# What you should do
Only those lines in the data below from the line containing "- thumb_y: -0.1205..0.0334" through the line containing "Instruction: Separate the", both included, should be restated word for word.

# Stored data entries

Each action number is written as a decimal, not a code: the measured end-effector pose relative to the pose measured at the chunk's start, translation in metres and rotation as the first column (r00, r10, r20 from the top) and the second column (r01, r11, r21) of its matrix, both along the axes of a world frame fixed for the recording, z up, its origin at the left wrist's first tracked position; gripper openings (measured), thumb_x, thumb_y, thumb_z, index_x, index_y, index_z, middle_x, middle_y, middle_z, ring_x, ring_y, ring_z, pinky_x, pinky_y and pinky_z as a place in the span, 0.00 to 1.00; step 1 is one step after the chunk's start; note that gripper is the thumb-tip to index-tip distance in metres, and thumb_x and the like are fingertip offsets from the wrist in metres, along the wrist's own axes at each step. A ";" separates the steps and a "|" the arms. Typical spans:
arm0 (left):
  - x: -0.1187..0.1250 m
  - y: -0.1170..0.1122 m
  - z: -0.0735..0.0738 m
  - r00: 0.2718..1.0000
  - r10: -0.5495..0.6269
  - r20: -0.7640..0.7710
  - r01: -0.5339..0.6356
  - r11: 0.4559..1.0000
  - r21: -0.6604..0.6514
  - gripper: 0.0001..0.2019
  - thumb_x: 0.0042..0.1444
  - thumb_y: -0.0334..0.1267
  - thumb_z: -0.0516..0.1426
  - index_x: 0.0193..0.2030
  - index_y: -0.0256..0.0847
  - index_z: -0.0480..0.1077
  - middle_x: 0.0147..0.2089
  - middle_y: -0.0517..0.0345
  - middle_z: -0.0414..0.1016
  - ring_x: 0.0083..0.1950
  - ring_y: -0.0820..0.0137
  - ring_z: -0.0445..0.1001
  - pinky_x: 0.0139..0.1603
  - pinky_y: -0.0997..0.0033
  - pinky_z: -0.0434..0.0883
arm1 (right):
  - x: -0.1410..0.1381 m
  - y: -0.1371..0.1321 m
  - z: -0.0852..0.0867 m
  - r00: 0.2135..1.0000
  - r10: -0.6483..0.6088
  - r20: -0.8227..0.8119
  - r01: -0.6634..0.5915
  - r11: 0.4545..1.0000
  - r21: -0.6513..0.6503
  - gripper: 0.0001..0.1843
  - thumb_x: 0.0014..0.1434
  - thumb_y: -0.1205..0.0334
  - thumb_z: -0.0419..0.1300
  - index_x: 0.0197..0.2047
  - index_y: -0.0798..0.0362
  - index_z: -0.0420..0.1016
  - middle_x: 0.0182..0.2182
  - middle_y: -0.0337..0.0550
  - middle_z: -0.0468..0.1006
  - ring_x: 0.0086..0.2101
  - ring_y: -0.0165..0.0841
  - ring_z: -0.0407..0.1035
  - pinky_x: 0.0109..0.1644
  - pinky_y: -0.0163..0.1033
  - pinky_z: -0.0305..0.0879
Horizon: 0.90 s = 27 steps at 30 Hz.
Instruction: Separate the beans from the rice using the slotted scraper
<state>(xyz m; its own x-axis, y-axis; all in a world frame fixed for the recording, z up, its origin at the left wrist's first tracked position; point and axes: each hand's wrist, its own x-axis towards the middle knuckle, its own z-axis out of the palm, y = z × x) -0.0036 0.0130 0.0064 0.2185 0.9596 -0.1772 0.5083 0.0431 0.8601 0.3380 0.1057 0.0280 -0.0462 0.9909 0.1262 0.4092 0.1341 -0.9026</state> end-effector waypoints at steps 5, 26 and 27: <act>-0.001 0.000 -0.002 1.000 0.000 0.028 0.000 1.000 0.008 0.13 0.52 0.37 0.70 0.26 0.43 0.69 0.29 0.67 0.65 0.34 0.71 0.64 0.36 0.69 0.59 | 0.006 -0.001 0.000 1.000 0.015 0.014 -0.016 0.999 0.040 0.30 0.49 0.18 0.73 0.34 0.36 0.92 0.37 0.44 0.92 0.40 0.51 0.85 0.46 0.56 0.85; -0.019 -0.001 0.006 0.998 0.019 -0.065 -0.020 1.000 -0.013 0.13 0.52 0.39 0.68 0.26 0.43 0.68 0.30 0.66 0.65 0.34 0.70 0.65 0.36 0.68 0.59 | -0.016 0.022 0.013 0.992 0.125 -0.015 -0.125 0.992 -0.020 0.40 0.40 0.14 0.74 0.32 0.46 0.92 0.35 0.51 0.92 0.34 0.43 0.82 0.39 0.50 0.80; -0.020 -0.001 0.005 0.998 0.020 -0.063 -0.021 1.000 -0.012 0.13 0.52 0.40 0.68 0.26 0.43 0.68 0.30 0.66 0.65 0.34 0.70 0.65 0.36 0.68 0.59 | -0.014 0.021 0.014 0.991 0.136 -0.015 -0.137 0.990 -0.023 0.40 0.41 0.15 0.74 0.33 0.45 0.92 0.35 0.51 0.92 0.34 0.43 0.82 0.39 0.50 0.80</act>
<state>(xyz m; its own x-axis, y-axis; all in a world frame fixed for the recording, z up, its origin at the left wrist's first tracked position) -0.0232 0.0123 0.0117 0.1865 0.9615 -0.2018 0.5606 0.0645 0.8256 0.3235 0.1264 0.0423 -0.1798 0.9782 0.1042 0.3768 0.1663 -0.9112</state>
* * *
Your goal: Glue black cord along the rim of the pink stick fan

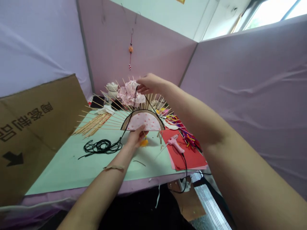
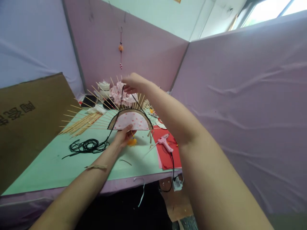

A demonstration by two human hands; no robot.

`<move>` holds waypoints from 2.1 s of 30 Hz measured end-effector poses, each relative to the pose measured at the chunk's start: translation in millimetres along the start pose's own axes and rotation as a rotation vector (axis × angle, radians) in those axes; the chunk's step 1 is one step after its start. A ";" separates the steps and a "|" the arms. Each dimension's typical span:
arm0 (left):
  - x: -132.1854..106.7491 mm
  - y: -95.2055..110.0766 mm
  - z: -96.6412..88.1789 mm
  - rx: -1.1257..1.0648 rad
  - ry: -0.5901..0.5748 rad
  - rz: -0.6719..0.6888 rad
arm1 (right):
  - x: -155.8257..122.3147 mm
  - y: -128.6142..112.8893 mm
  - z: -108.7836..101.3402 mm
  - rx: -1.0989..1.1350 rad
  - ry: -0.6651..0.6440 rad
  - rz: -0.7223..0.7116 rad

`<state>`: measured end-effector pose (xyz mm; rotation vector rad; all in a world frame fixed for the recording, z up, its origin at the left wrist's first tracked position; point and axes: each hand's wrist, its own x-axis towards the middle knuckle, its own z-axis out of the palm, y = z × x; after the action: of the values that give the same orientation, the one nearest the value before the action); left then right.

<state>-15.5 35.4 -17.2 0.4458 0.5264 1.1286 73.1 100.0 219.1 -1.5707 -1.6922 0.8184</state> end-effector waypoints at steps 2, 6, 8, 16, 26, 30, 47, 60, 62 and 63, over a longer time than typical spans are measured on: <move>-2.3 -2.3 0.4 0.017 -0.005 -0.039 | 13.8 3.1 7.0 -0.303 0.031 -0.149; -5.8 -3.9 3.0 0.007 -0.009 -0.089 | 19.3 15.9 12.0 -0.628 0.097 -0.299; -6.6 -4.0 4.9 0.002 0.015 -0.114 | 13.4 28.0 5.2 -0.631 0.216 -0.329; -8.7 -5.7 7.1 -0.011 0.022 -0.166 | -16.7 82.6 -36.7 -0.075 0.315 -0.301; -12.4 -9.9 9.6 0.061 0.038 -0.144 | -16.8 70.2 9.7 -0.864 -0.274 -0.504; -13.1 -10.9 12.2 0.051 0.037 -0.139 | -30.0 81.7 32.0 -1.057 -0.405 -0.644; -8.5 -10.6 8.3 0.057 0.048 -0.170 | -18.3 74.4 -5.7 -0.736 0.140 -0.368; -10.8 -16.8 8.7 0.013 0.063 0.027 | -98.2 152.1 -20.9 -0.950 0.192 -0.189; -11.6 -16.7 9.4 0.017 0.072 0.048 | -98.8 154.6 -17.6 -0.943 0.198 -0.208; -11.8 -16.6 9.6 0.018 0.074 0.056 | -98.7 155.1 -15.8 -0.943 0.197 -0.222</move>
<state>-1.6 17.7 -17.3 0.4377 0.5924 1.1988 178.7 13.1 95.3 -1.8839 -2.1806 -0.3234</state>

# Answer space
  - thumb_y: -0.1205..0.0334
  - thumb_z: -0.0419..0.1300
  - index_x: 0.0197..0.2047
  - index_y: -0.0798..0.0362
  - index_z: -0.0420..0.1016
  - middle_x: 0.0182..0.2182
  - middle_y: -0.0337..0.0550
  - middle_z: -0.0468..0.1006
  - ring_x: 0.0086..0.2101
  - ring_y: -0.0165..0.0841
  - ring_z: -0.0407..0.1035
  - pinky_x: 0.0109..0.1644
  - pinky_y: -0.0163..0.1033
  - pinky_z: -0.0305..0.0879
Horizon: 0.90 s = 27 steps at 30 Hz.
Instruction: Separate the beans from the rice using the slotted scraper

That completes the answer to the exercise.